Exercise details >> This exercise calls for an exact copy of the data below.
=======
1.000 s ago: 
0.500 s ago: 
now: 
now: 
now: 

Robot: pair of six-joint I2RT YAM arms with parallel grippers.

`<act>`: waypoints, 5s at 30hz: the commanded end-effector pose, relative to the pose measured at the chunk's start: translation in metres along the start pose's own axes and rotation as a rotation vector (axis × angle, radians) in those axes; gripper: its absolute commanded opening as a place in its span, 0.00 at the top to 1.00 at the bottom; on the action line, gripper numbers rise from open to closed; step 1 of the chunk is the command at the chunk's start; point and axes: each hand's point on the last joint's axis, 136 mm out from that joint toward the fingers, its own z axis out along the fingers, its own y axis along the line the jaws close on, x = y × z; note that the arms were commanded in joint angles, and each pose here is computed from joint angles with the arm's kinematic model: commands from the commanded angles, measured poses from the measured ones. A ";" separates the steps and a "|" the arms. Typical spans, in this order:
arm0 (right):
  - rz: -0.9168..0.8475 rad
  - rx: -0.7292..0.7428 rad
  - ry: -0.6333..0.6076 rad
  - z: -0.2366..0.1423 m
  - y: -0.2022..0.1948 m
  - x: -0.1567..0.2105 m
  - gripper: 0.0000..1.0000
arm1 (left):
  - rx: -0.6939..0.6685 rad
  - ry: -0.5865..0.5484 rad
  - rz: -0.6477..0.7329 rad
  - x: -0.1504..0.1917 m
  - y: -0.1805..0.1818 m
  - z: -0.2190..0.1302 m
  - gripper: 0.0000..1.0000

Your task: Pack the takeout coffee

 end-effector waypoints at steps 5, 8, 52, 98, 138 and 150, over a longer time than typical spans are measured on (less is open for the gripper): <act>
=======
Solution to this problem >>
1.000 s ago: 
0.500 s ago: 
now: 
now: 
now: 

Robot: pair of six-joint I2RT YAM arms with parallel grippers.

`<act>`: waypoints, 5s at 30hz: the commanded end-effector pose, relative to the pose measured at the chunk's start: translation in metres along the start pose's own axes and rotation as a rotation vector (axis × angle, radians) in those axes; gripper: its absolute commanded opening as a place in its span, 0.00 at the top to 1.00 at the bottom; on the action line, gripper numbers rise from open to closed; step 1 of the chunk is the command at the chunk's start; point and axes: each hand's point on the last joint's axis, 136 mm out from that joint toward the fingers, its own z axis out along the fingers, its own y axis along the line the jaws close on, x = y × z; note that the arms were commanded in joint angles, and each pose here is computed from joint angles with the arm's kinematic model: commands from the commanded angles, measured poses from the measured ones. A ";" separates the steps and a "|" the arms. Typical spans, in this order:
arm0 (right):
  - rz: -0.9168..0.8475 rad
  - rx: -0.7292..0.7428 rad
  - ry: -0.6333..0.6076 rad
  - z: -0.2366..0.1423 m
  - y: -0.2022..0.1948 m
  - x: -0.1567..0.2105 m
  - gripper: 0.0000..1.0000
arm1 (left):
  - rx: -0.6939..0.6685 rad
  - ry: -0.5865..0.5484 rad
  - rz: -0.6477..0.7329 rad
  - x: -0.1504..0.1917 m
  - y: -0.1805..0.1818 m
  - z: -0.2190..0.1302 m
  - gripper: 0.0000..1.0000

Your task: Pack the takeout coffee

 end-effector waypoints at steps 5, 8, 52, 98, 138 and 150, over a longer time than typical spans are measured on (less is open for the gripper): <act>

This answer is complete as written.